Computational complexity and computability results in neural nets
2025-01-17 — 2025-05-23
Wherein neural nets are represented as prover‑verifier games, and neural interactive proofs are shown to capture PSPACE and NEXP decision procedures, with zero‑knowledge variants obtained for certain protocols.
We can build automata from neural nets. And they do weird things, like learn languages, in a predictable way, which is wildly at odds with our traditional understanding of the difficulty of the task (Paging Doctor Chomsky). How can we analyse NNs in terms of computational complexity? What are the useful results in this domain?
Related: grammatical inference, memory machines, overparameterization, NN compression, learning automata, NN at scale, explainability…
1 Interactive proof and debate
2 Incoming
Sean Trott, Perceptrons, XOR, and the first “AI winter” is a decent summary of the history of connectionist approaches dying out for a while in AI.
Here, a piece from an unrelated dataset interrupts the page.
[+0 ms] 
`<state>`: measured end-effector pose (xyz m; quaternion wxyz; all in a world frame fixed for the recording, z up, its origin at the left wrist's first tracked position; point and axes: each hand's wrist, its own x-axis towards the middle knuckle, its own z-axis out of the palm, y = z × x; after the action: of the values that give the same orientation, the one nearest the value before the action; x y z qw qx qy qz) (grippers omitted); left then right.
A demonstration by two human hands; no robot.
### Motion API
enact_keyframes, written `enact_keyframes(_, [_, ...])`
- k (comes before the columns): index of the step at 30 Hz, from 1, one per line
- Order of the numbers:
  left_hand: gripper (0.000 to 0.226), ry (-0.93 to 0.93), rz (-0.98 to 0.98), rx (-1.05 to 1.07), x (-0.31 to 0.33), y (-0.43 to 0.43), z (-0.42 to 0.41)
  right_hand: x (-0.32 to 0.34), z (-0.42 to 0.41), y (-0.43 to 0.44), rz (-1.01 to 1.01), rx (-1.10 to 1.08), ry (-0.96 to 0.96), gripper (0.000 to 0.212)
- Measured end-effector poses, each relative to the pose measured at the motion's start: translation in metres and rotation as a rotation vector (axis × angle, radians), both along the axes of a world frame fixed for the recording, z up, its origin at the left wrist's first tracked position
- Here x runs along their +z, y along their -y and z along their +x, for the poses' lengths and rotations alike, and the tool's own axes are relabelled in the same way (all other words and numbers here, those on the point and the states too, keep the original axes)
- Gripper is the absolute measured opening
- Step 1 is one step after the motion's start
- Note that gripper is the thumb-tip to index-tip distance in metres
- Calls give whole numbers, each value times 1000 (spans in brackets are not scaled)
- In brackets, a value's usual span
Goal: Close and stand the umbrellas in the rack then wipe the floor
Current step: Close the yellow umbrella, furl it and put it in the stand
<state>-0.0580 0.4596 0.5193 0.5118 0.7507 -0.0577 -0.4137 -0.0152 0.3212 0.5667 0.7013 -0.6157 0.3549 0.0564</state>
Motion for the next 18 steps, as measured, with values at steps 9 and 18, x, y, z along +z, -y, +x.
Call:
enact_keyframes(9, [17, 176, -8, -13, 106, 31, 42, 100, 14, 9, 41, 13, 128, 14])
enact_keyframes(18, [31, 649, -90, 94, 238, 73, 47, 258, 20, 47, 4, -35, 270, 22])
I haven’t read Minsky and Papert (1972) which is commonly credited with burying NNs in favour of GOFAI for a while, but I gather the argument is essentially geometric rather than computational. I think the parallels can be made though (heh).
Language Generation in the Limit (Kleinberg and Mullainathan 2024) looks interesting.
Cheng Soon Ong described it as a
talk by Jon Kleinberg on language generation being easier than language identification. He mentions an interesting tension between hallucination and mode collapse.
Blazek claims his non-gradient-based neural networks implement predicate logic directly and yet are tractable which would be interesting to look into (Blazek and Lin 2021, 2020; Blazek, Venkatesh, and Lin 2021). This sounds like a reboot of the GOFAI project; I wonder what would be the secret sauce that would give the author hope? Would it be enough to persuade me also? I don’t put much prior stock in this plan.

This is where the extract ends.